女衆が布団を運び入れながら、くすくす笑った。

「旦那様用の布団、鳥羽にも置かれるんですね」

「湿気には気をつけろよ。港やからな。干せ。絶対干せ」

「はい」

「濡れた布団で寝たら、わし泣くからな」

「旦那様、子どもみたいです」

「寝るもんは大事なんや」

夜、その屋敷で鳥羽の者たちを集めて、簡単な話し合いが開かれた。

料理札の運用。

焼印の段階。

料理頭の候補。

布団寄進の扱い。

港で足りないもの。

女衆の安全。

港の魚の余り。

船頭との関係。

話は次々と出た。

博之は少し疲れたが、どこか安心もしていた。

鳥羽は鳥羽で、ちゃんと動き始めている。

本店の真似ではなく、港の店として育ち始めている。

「悪くないな」

博之が呟くと、ヨイチが頷いた。

「はい。
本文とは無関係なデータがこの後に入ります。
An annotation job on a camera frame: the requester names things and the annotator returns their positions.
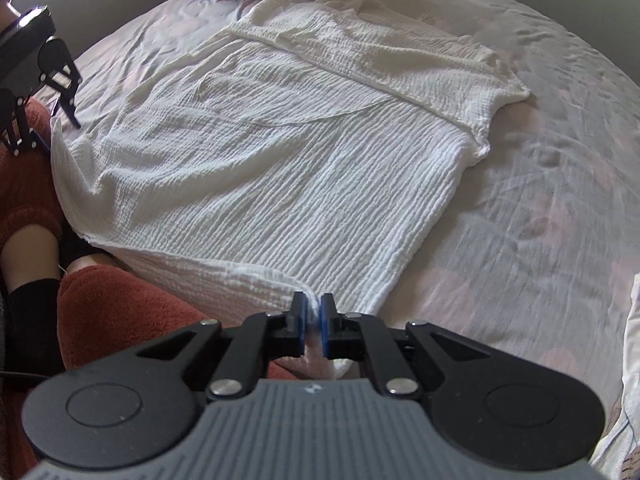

鳥羽は、海の拠点として育てる価値があります」

「南回りはまだ先やけどな」

「まず鳥羽を太くすることです」

「せやな」

お花が茶を出しながら言った。

「旦那様も、少し安心した顔をしています」

「そうか?」

「はい」

博之は、置いたばかりの自分の布団を見た。

「まあ、寝床が増えたしな」

「そこですか」

「そこも大事や」

座敷に笑いが起きた。

その夜、博之は鳥羽の屋敷に置いた自分用の布団で眠った。

潮の匂いが、ほんの少し部屋の中まで入ってくる。

松坂とは違う音。

伊勢とも違う空気。

港の人声、遠くの波、船の軋む音。

博之は目を閉じながら思った。

飯は、土地ごとに変わる。

店も、人も、道も、寝床も。

全部、本店の形に押し込むのではなく、その土地で回る形にしていかなければならない。

翌朝、鳥羽の港をもう一度見る。

それから伊勢の城下町側へ戻り、さらに松坂へ帰る。

小さな巡回ではある。

けれど、伊勢松坂屋が「博之一人の店」から「各地で自分たちの飯を作る店」へ変わるための、

大事な一歩だった。

博之は布団の中で、ぽつりと呟いた。

「……やっぱり、寝る場所があると違うな」

隣の部屋から、お花の声がした。

「旦那様、聞こえていますよ」

「寝言や」

「起きています」

「寝るわ」

鳥羽の夜に、また小さな笑いが落ちた。